In Vitro Evaluation of Human Drug Toxicity: Organ Specificity and Metabolism-based Toxicity
Wednesday, March 18, 11:00 AM–12:00 NOON
Presented by: ADMET Group

In vitro assays for hepatotoxicity, nephrotoxicity, neurotoxicity, and pulmonary toxicity using primary cell cultures either as single cell types or Integrated Discrete Multiple Organ Co-cultures (IdMOC) and an assay for metabolism-based hepatotoxicity will be presented. These assays are useful in early phases of drug development for drug candidate selection.

Creating an Appropriate Tox Species Justification Data Set
Wednesday, March 18, 11:00 AM–12:00 NOON
Presented by: LAB Research Inc.

Preclinical development of biotechnology-derived therapeutics requires that toxicology testing be conducted in a relevant test species. The why’s and how’s of creating an appropriate tox species justification data set will be discussed. Specific examples of thorough and successful data sets will be provided.

Multiplexed Assays Qualified for Toxicology Biomarker Profiling
Wednesday, March 18, 11:00 AM–12:00 NOON
Presented by: Meso Scale Discovery

Meso Scale Discovery has developed multiplex panels of novel biomarkers for muscle injury, kidney damage and vasculitis that overcome the limitations of traditional clinical chemistries. The challenges of multiplex biomarker assay development will be discussed as well as method for assay qualification for use in preclinical studies.

Drug Discovery: The Interface of Safety and Efficacy Evaluations in Lead Optimization
Wednesday, March 18, 12:15 PM–1:15 PM
Presented by: Covance

Lead optimization identifies lead candidates for further development. The challenges involve coordinating disciplines, such as receptor occupancy; imaging technology in vivo pharmacology models; and early evaluations of safety in toxicology studies. Applying this approach across all therapeutic areas of interest allows for the optimization of candidate molecules for safety and efficacy. The effective use of currently available tools should increase the probability of technical success and ultimately decrease the cost of drug development.

Simple-to-Use Image Analysis System for Accurately Assessing Cell Concentration & Viability of Primary Hepatocytes
Wednesday, March 18, 12:15 PM–1:15 PM
Presented by: Nexcelom Bioscience

Reliable concentration & viability data of primary Hepatocytes is critical for accurate analysis of compound toxicity in vitro. Due to Hepatocyte’s variable morphology, fragile nature and tendency to clump, manual counting is time consuming and varies from operator-to-operator. Learn about how our new technology accurately generates this data in less than 30 seconds with only 20uL of sample.

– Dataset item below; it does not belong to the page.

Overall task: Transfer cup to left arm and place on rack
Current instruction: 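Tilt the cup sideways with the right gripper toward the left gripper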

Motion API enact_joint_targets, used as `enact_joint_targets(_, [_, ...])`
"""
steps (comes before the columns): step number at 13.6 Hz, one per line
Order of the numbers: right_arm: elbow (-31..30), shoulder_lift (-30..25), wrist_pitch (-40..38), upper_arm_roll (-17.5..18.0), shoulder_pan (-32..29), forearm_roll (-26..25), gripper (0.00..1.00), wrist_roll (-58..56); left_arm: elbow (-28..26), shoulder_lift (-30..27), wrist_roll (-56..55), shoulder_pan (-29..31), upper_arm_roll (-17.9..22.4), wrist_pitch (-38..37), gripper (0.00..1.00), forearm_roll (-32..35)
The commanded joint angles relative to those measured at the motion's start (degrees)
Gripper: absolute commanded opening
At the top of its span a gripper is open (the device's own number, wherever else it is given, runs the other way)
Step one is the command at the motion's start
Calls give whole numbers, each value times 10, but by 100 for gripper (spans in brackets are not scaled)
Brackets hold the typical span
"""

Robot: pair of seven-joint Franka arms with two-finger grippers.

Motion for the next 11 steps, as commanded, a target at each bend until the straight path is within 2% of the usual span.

Cardiovascular Radiotelemetry and its Role in Reducing Animal Usage: How to Minimize Your Animal Use and Maximize Your Data
Wednesday, March 18, 1:30 PM–2:30 PM
Presented by: Data Integrated Scientific Systems (D.I.S.S.)

It is imperative to study nonclinical doses and pharmacological time-courses simulating what novel pharmaceuticals may do in human studies, and to rapidly report the maximal data set from a minimum number of animals. Cardiovascular radiotelemetry has evolved as an industry best practice to achieve these outcomes.

Multiparameter Flow Cytometric Cytotoxicity Screening with HyperCyt®
Wednesday, March 18, 1:30 PM–2:30 PM
Presented by: IntelliCyt Corporation

Many cytotoxicity assays have been validated for flow cytometry, but until now have not been used in screening because of constraints in commercial flow cytometers sample handling capabilities. HyperCyt is a hardware and software solution that enables flow cytometers to rapidly perform screening in 96 and 384 well microplates.

DNA Damage, PARP Activation, and DNA Repair
Wednesday, March 18, 1:30 PM–2:30 PM
Presented by: Trevigen

The Comet Assay monitors strand breaks in damaged DNA. Activation of PARP 1 in response to single strand breaks is a requisite step prior to DNA repair. Using Trevigen’s PARP Pharmacodynamic assay and its Comet ES system we explore the relationship between DNA damage, PARP activation, and DNA repair.